Roberto Nepoti
La Repubblica
Prodotto di una terra cinematograficamente inidentificata, il Tagikistan, L'angelo sulla spalla destra appartiene al genere delle "scoperte" festivaliere; il che non gli ha risparmiato la sorte di restare in panchina per due stagioni (era a Cannes nel 2000) prima di approdare sui nostri schermi.
Dopo dieci anni d'assenza, Hamro rientra da Mosca ad Asht, il suo paesello natale, per vegliare sulla madre morente. In realtà, non è affatto assodato che la vecchia stia per tirare le cuoia: si tratta, invece, di uno stratagemma onde obbligare il figlio a completare i lavori della casa di famiglia.

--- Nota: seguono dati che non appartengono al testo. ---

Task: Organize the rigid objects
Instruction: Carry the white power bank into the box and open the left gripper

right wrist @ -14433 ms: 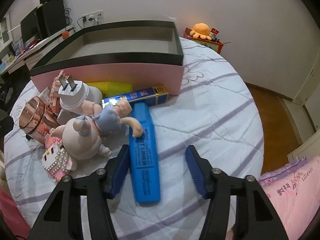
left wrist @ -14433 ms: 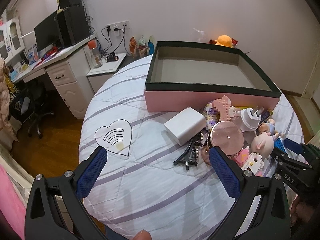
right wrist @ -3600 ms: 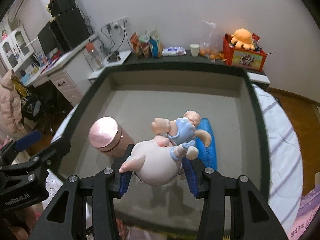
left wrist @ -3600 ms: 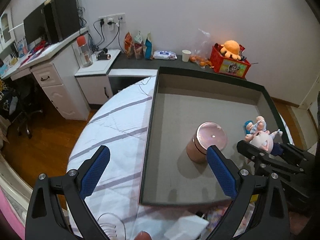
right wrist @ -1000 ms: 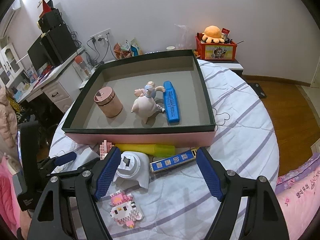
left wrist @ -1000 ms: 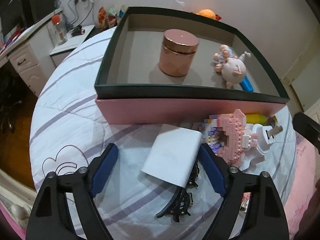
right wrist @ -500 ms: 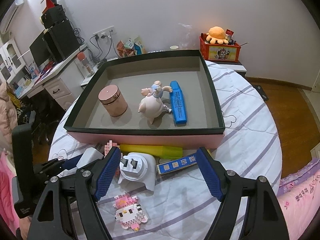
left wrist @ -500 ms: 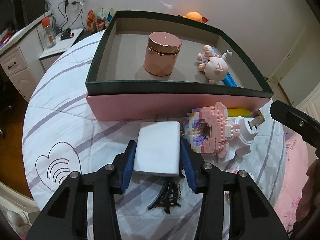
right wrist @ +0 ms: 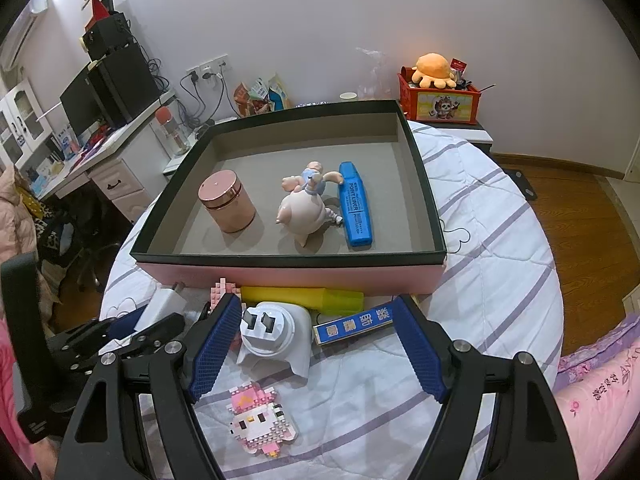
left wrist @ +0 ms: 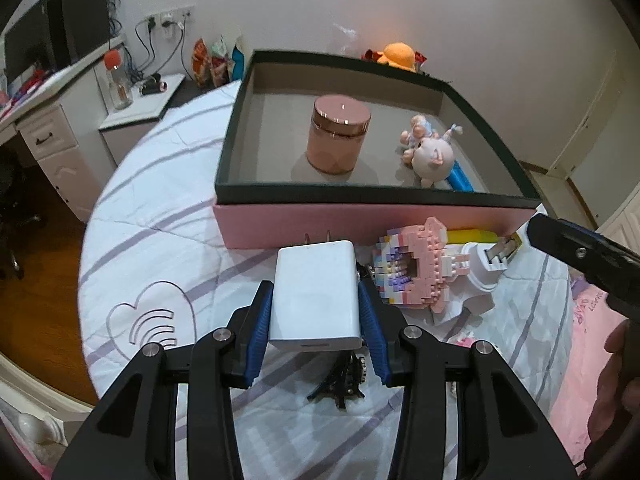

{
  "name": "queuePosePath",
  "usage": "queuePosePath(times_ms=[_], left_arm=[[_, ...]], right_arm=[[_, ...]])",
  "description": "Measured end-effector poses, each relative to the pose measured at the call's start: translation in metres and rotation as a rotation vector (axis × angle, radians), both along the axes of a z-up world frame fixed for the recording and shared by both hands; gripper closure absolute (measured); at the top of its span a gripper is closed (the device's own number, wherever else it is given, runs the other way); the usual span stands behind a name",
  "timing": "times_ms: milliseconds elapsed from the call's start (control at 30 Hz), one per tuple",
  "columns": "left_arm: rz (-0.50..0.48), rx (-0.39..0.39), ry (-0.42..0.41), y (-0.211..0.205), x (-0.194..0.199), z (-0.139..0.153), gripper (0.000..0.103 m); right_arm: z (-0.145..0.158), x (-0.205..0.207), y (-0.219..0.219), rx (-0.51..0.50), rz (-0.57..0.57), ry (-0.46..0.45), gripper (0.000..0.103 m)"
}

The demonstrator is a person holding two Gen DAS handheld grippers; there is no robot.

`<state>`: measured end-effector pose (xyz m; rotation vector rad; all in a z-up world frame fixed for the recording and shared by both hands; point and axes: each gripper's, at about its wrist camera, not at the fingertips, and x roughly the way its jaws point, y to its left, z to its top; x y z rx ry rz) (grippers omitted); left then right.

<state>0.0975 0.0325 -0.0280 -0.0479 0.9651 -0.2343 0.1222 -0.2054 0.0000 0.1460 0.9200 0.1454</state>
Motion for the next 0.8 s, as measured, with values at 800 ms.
queuePosePath(times_ms=[800], left_arm=[[0.038, 0.024, -0.097, -0.012, 0.075, 0.054, 0.06]], right_arm=[[0.028, 0.052, 0.008, 0.01, 0.039, -0.07, 0.024]])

Per Hamro, il ritorno non è precisamente una festa: tutto il villaggio è sembra interessato a lui (a parte mamma, che se ne infischia); salvo che ciascuno ritiene di essere in credito nei suoi confronti, la gente perbene (detto per dire: ovunque allignano menzogna e corruzione) come i mafiosi. Ogni tre minuti un nuovo problema si abbatte sull'uomo: debiti da rimborsare immediatamente, bambini da riconoscere; perfino taverne che gli negano la vodka. Tuttavia Hamro, ricorrendo a una tecnica di negoziazione molto particolare, riuscirà a terminare la casa: inclusa la grande porta che aveva iniziato a installare dieci anni prima, e che dovrà permettere un passaggio agevole alla bara materna.
Seconda prova di Djamshed Usmonov, un film sorprendente non tanto per le situazioni narrate, quanto per il tono con cui le narra. All'inizio ti fa credere a una storia crudele, lancinante; ma presto prende l'andamento di una parabola surreale e (piacevolmente) spiazzante, conservando fino all'ultima scena doti d'intelligenza, ironia, humour nero.